Mr. Bacs, we live in an age of high technology where we can read the exact time everywhere on smartphones and computers. Why do we even need mechanical watches anymore?
Exactly for that reason, because we live in this age. An example: we wear clothes so we don’t have to run around naked all the time. So why do we even need haute couture? Even though we don’t really need it, the big fashion houses are more successful now than ever before. We’ll throw a product out after a couple of months because it’s cheaper to buy a new one than repair the old. That’s why handcrafted items are becoming so valuable, because so many modern objects just lack soul.
But spending several hundred thousand euros on a vintage watch – isn’t that over the top?
Everybody has to decide what price he or she is comfortable with. Of course, we’re talking about connoisseur pricing here. And a lot of it naturally depends on what a particular bidder can afford. The central banks printed a lot of money in recent years, and as a result it’s worth a lot less than it used to be. 30 years ago, a millionaire could live really well just off his interest income. Today he’d be lucky to afford a row house. Within a single generation the proportions, the zeroes, the commas have all radically shifted. Look at the art market – vintage watches are cheap by comparison.
What does an expensive watch communicate?
Men are interested in mechanical things. Buying a wristwatch has one clear advantage over buying a plane or a boat – you don’t have to leave it in a hangar or in the harbour. Nobody tucks his Impressionist masterpiece under his arm and brings it to a meeting. But a watch can go everywhere – even into your bedroom.
What is it about antique watches that you find so interesting?

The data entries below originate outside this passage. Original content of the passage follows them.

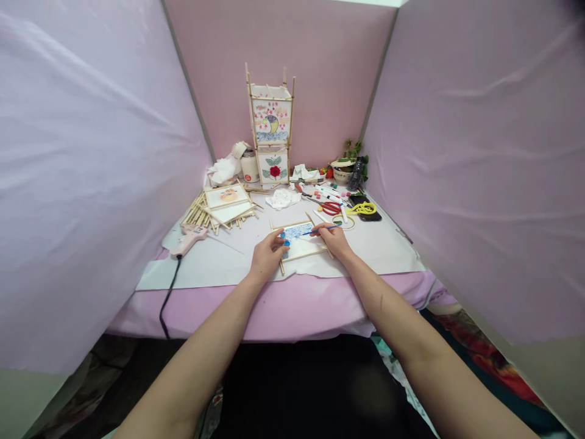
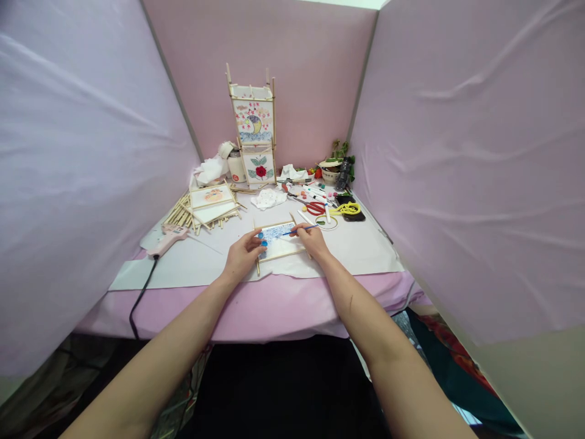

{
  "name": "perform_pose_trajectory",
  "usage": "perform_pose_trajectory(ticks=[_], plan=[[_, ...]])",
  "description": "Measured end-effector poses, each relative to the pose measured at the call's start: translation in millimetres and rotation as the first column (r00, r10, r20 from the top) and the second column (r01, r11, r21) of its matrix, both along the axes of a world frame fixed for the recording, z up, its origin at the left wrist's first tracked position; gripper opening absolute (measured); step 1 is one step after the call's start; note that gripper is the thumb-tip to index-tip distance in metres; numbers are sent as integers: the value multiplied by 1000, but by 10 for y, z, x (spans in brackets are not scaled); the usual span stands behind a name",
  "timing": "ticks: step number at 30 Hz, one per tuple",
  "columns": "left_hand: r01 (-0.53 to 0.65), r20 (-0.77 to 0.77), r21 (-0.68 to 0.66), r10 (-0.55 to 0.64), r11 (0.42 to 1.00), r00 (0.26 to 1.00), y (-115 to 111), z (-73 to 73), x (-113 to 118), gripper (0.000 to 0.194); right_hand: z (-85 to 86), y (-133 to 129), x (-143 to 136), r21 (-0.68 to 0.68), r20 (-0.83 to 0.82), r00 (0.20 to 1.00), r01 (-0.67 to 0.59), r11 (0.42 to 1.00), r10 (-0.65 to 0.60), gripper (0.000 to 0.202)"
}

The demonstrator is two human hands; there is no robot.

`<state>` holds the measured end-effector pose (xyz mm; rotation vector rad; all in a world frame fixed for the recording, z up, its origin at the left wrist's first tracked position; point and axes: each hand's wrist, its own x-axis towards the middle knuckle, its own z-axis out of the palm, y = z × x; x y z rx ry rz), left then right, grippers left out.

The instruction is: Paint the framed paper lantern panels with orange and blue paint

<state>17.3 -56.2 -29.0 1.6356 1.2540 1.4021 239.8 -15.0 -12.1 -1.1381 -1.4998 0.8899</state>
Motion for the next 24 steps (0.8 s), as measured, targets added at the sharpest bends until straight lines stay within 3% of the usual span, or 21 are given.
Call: perform_pose_trajectory(ticks=[24], plan=[[-3,-5,1,3,1000,1000,-9,10,1,52,30,-26,-11,-27,1,999,-37,999,38,27]])
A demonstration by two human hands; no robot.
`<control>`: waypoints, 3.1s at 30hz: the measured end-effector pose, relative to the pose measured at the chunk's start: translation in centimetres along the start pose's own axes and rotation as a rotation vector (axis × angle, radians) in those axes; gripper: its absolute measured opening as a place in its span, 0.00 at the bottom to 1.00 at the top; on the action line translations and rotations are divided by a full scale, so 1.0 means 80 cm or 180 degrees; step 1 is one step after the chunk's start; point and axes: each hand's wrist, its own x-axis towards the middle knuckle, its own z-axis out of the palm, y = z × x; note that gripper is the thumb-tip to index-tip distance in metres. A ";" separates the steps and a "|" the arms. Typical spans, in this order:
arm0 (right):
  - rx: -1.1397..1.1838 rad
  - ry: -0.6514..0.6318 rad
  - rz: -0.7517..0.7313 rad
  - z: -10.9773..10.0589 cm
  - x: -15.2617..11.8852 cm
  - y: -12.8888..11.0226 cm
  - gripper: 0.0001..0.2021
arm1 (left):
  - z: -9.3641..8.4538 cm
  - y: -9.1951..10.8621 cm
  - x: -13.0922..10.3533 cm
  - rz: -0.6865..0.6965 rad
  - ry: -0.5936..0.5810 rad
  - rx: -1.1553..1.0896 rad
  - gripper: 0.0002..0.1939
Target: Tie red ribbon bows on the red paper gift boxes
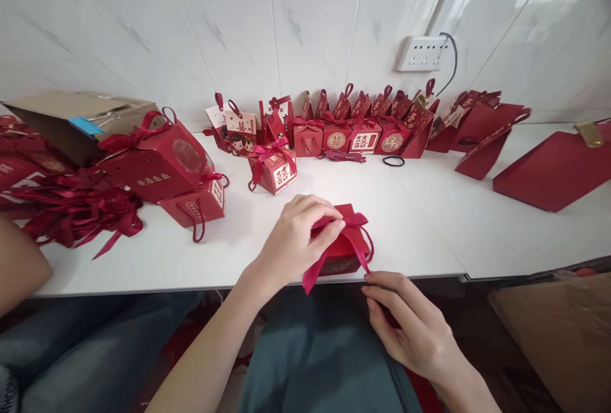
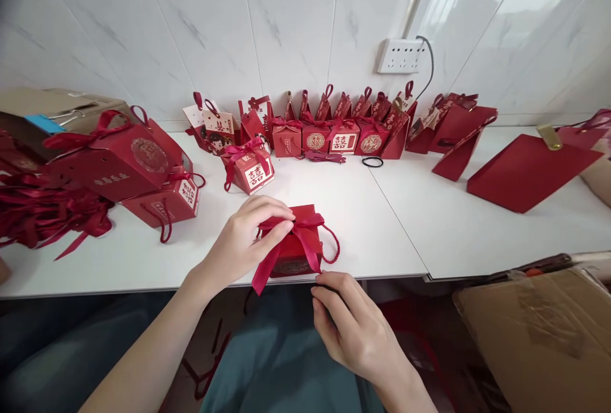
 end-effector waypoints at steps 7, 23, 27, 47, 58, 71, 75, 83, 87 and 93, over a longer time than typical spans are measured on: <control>0.0383 0.0397 0.0585 -0.006 0.004 0.001 0.08 | 0.012 -0.007 0.011 -0.0373 -0.0303 0.0031 0.06; 0.1568 -0.0151 0.2601 0.008 0.034 0.002 0.17 | 0.011 -0.016 0.000 -0.0282 -0.0427 0.0092 0.06; 0.1215 -0.0279 0.2430 0.010 0.027 0.005 0.16 | 0.013 -0.018 0.001 -0.0351 -0.0443 0.0023 0.06; 0.1648 -0.0487 0.2792 0.012 0.091 0.063 0.23 | 0.011 -0.046 -0.032 -0.1794 0.0621 -0.1644 0.13; 0.2074 -0.0252 0.2632 0.021 0.092 0.056 0.17 | 0.015 -0.046 -0.036 -0.1713 0.0866 -0.2266 0.10; 0.0560 -0.0346 0.0792 0.019 0.127 0.021 0.04 | 0.009 -0.043 -0.029 -0.1427 0.0590 -0.2015 0.08; 0.0558 -0.0619 0.0819 0.029 0.129 0.019 0.06 | 0.004 -0.043 -0.027 -0.1301 0.0583 -0.2038 0.08; 0.0807 -0.0164 0.0879 0.048 0.112 0.018 0.07 | -0.004 -0.040 -0.023 -0.1312 0.0257 -0.2333 0.09; 0.0820 -0.0047 0.0930 0.051 0.107 0.018 0.06 | 0.000 -0.037 -0.020 -0.1553 0.0176 -0.2483 0.11; 0.0862 0.0090 0.0934 0.052 0.103 0.021 0.05 | 0.005 -0.035 -0.020 -0.1686 0.0299 -0.2716 0.13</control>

Their history. Their aesthetics. Their uniqueness. Many watches were only manufactured once, or else their 100-year lifespans made them oneof- a-kind. With a person, you can tell by their scars and wrinkles whether or not they’ve spent their lives tilling the fields or working in a law office. The same is true of a watch. And the technology inside is important as well. Are we talking about a cookie-cutter product? Or was this timepiece just as revolutionary as gullwing doors were to the supercar industry?
Do you still remember the very first watch that attracted your attention?
At 13 or 14, I discovered IWC pilot watches. The back side has engravings, air force insignias and serial numbers on it. It occurred to me that one of them might have actually belonged to someone who flew a Spitfire or a Junker, maybe got shot down and had to parachute out, and suddenly I found myself daydreaming. There’s no doubt that an antique watch has been through more than you have yourself. It’s like a time machine that sweeps you into another era.
On his wrist, Bacs wears a simple Patek Philippe from the 1940s, for which his parents loaned him the money when he was 14. They advanced him 1,600 Swiss francs under one condition – that the youngster pay it all back. For two solid years, Bacs turned over every penny he saved to his parents, until the coveted day arrived when he could finally wear the watch for the first time.
How did you first get involved with watches?
My father always appreciated a nice mechanical watch – and still does, for that matter. I’d go with him on trips to the watchmaker’s, to antique shops and to the goldsmith’s. Almost before I knew it, I had become a bona fide watch freak.
Did you have any idea then that you would be earning money with your hobby later in life?
No way. I started off studying economics and law at university, but to be honest, I only did that because I didn’t know what else to do. I didn’t study very hard – always just enough to get me through the next test. After three years of that, my mother showed me a Sotheby’s help wanted ad in a watch magazine: they were looking for an expert to work in their watch department. They probably thought my application was some kind of prank at first: a 23-year-old kid thinks he can head up the Geneva watch department!? I still got the job, but after the first month I thought it was so awful that I almost quit and went back to university. But in hindsight I’m very grateful to my first boss. She taught me the real meaning of hard work. I really had to buckle down those first six months though.